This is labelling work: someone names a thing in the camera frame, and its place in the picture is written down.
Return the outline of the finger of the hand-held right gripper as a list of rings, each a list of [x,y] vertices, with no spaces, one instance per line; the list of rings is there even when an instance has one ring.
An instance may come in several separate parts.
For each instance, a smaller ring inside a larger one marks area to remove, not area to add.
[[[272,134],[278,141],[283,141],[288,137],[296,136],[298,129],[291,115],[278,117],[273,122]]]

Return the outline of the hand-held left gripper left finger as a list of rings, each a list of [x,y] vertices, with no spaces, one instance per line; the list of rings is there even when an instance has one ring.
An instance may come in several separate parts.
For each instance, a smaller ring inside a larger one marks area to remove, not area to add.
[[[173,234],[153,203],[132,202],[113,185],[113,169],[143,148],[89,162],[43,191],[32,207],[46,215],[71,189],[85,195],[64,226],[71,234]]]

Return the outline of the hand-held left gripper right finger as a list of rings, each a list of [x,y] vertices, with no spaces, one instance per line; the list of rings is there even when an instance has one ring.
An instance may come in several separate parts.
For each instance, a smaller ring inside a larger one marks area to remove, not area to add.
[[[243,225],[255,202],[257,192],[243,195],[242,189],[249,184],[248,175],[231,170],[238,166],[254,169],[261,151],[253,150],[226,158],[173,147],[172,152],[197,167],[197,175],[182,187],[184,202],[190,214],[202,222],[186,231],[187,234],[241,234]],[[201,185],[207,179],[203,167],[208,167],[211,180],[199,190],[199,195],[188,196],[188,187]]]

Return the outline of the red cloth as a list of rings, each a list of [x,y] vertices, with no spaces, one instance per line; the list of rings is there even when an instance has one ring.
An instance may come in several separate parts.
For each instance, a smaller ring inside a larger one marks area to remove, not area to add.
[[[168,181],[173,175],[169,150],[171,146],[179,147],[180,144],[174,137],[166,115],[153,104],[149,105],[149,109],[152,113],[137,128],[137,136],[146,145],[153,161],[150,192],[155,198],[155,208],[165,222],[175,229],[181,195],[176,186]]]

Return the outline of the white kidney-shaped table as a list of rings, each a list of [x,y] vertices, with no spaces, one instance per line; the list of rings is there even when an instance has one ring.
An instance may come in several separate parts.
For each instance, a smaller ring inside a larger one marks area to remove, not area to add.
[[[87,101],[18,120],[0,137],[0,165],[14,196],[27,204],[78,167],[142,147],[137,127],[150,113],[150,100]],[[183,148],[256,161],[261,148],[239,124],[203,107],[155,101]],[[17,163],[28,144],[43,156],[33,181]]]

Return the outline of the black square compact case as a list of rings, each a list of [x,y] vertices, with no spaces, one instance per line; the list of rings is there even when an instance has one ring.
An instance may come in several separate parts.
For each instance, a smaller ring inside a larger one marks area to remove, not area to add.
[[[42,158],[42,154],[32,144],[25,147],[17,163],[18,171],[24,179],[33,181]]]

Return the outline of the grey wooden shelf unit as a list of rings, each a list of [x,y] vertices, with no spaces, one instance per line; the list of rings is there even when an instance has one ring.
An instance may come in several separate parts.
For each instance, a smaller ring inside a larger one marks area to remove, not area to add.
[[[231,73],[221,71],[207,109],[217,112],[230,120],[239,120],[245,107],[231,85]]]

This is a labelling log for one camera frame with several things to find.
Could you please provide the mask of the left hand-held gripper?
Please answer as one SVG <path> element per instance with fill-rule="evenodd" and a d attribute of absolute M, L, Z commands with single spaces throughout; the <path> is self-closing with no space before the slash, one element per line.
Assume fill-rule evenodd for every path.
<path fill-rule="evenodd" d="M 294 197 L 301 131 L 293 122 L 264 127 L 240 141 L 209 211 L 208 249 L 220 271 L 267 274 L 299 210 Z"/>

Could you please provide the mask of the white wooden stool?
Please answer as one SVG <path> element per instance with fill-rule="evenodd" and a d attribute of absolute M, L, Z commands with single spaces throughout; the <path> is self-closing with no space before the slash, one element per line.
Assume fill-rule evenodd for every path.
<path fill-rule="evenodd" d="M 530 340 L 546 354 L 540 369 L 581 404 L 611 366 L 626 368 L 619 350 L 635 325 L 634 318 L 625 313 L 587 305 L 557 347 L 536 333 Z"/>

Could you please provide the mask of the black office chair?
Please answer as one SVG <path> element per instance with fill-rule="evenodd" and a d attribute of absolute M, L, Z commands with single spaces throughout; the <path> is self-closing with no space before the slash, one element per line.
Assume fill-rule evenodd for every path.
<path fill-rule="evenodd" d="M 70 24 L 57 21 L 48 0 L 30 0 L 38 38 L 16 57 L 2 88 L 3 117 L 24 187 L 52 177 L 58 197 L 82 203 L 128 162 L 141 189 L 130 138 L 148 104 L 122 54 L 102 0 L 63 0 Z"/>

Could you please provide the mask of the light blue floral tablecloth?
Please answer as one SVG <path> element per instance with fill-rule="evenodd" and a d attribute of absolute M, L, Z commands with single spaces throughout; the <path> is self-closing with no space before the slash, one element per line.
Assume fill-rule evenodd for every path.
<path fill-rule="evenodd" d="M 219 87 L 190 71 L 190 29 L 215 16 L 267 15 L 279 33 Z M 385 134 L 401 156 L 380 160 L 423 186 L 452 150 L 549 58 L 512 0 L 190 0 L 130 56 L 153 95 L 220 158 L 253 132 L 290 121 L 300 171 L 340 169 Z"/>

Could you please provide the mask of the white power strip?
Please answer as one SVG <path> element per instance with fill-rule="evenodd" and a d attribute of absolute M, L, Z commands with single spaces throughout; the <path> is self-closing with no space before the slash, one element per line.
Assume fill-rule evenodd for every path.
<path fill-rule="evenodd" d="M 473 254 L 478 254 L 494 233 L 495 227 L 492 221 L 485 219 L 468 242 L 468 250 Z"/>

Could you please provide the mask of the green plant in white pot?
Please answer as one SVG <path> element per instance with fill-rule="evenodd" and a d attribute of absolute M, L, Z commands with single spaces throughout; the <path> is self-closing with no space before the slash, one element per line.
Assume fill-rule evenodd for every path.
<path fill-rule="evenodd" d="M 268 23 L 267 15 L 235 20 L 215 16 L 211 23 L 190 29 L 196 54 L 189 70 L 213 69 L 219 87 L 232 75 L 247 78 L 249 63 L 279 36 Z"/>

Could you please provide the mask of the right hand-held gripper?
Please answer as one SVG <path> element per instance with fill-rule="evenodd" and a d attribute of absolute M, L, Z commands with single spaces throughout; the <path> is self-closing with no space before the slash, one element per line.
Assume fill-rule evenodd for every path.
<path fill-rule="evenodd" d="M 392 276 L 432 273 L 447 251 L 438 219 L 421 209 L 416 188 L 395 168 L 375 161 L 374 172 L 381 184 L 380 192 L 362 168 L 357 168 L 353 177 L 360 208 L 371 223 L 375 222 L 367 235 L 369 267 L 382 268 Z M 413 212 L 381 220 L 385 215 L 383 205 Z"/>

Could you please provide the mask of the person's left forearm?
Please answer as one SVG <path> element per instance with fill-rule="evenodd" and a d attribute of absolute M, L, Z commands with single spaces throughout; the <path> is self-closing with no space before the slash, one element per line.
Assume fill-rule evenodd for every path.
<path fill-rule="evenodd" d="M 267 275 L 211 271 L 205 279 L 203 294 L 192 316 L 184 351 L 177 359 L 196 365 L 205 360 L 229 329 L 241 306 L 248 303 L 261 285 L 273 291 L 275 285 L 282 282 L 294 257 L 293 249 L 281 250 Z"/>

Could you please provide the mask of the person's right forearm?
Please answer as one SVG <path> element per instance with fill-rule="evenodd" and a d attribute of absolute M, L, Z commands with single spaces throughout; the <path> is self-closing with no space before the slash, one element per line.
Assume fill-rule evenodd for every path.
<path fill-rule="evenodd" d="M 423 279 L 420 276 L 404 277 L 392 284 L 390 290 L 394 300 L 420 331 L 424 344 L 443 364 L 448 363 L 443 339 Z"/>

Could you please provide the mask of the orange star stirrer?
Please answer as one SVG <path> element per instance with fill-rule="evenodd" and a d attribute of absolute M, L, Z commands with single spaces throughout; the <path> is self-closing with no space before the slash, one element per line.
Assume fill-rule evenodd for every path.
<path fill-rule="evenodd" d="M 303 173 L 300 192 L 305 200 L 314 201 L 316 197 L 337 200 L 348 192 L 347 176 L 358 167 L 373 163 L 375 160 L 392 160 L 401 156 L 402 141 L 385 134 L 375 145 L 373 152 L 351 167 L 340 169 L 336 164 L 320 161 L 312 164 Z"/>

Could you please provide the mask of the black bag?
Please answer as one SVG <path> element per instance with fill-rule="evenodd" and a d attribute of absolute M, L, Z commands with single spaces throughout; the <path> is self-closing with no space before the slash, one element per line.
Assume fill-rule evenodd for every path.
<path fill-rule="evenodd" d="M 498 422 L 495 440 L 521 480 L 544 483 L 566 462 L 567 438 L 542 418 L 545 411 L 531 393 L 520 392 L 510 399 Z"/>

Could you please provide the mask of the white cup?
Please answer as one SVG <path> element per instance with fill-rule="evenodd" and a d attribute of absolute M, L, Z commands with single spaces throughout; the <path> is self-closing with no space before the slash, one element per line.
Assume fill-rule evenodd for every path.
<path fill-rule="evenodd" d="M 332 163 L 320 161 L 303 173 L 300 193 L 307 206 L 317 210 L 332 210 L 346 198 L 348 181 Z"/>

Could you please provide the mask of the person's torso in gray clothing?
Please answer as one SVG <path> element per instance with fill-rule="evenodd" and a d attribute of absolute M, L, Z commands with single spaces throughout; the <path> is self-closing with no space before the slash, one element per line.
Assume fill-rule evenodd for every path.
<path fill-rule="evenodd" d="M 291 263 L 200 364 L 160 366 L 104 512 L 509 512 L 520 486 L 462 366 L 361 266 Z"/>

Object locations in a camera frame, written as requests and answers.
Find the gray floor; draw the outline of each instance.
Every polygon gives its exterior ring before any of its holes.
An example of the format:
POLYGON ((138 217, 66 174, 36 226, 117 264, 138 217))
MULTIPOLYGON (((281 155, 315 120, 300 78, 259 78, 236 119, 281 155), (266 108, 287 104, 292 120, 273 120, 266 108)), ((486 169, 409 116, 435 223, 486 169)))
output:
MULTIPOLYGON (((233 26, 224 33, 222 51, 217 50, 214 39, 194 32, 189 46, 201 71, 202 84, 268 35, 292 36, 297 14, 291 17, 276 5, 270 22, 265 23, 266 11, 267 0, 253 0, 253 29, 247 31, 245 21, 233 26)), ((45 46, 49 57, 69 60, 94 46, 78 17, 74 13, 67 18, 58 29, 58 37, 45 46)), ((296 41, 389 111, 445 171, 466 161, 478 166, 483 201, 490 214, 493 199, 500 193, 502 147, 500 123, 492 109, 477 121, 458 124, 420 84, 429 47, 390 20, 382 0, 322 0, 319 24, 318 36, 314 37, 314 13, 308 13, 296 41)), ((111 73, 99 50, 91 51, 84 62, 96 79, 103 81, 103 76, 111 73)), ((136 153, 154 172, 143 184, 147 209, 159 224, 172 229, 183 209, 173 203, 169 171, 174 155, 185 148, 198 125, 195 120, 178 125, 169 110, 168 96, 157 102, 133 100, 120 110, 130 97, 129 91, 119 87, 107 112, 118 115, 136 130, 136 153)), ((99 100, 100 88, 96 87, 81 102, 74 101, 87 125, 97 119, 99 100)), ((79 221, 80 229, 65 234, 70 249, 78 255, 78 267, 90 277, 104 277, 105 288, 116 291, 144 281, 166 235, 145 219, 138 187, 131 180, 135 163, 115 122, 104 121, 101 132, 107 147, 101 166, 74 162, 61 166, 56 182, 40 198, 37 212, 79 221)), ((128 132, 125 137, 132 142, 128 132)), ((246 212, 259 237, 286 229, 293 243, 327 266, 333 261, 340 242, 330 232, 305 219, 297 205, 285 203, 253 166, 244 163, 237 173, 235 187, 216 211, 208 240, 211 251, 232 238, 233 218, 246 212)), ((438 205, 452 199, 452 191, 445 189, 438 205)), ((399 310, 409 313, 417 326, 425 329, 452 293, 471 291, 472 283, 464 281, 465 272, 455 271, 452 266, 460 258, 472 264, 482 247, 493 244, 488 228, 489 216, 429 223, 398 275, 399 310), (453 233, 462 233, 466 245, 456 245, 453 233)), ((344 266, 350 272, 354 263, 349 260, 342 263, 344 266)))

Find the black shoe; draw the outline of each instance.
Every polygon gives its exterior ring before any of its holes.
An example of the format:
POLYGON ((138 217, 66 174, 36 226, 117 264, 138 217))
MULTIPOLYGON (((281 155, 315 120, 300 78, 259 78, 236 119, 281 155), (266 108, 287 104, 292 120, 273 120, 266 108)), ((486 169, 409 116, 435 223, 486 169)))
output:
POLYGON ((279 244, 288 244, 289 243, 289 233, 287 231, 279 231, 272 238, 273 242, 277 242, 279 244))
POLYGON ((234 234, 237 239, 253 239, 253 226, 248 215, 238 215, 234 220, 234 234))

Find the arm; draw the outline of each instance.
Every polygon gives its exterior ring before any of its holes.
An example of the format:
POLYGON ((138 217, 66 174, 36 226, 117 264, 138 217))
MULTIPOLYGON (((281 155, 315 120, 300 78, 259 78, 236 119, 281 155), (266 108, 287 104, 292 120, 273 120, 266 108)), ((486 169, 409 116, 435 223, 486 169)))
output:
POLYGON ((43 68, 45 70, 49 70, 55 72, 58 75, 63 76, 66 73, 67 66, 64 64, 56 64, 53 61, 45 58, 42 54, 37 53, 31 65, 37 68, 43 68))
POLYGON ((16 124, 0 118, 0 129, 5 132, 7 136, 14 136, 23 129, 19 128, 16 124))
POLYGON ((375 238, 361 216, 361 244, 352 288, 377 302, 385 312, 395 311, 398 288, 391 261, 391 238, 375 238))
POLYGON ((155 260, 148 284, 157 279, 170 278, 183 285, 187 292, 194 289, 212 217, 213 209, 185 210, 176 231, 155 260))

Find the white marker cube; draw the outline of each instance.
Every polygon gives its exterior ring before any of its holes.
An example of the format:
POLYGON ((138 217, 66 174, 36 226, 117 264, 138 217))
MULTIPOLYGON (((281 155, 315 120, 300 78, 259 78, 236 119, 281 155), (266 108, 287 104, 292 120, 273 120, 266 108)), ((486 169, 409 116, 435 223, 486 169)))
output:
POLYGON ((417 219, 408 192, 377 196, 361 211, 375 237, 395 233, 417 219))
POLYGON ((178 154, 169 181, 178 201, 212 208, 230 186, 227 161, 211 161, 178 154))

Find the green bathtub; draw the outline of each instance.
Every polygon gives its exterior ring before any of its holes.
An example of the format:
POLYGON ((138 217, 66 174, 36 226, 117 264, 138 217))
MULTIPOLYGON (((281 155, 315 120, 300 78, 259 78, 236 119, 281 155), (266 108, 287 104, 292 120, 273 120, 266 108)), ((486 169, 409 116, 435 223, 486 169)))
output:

────

* _Problem description_
Each line from the beginning of the entries to the line with "Return the outline of the hand-held left gripper right" must be repeated exactly, with both end lines kept and no other lines given.

* _Answer space_
This is labelling work: someone names a thing in the camera frame, and its place in the picture is written down.
Return the outline of the finger of the hand-held right gripper as a list of rings, each a list of [x,y] vertices, with no spaces, one instance per line; the list of rings is there even when an instance has one ring.
An instance may come in several separate parts.
For each instance, a smaller ring inside a larger one marks area to remove, not area to add.
[[[272,134],[278,141],[283,141],[288,137],[296,136],[298,129],[291,115],[278,117],[273,122]]]

Return the outline of the hand-held left gripper left finger as a list of rings, each a list of [x,y] vertices, with no spaces, one instance per line; the list of rings is there even when an instance has one ring.
An instance may come in several separate parts.
For each instance, a smaller ring inside a larger one marks area to remove, not area to add.
[[[173,234],[153,203],[132,202],[113,185],[113,169],[143,148],[89,162],[43,191],[32,207],[46,215],[71,189],[85,195],[64,226],[71,234]]]

Return the outline of the hand-held left gripper right finger as a list of rings, each a list of [x,y] vertices, with no spaces, one instance per line; the list of rings is there even when an instance has one ring.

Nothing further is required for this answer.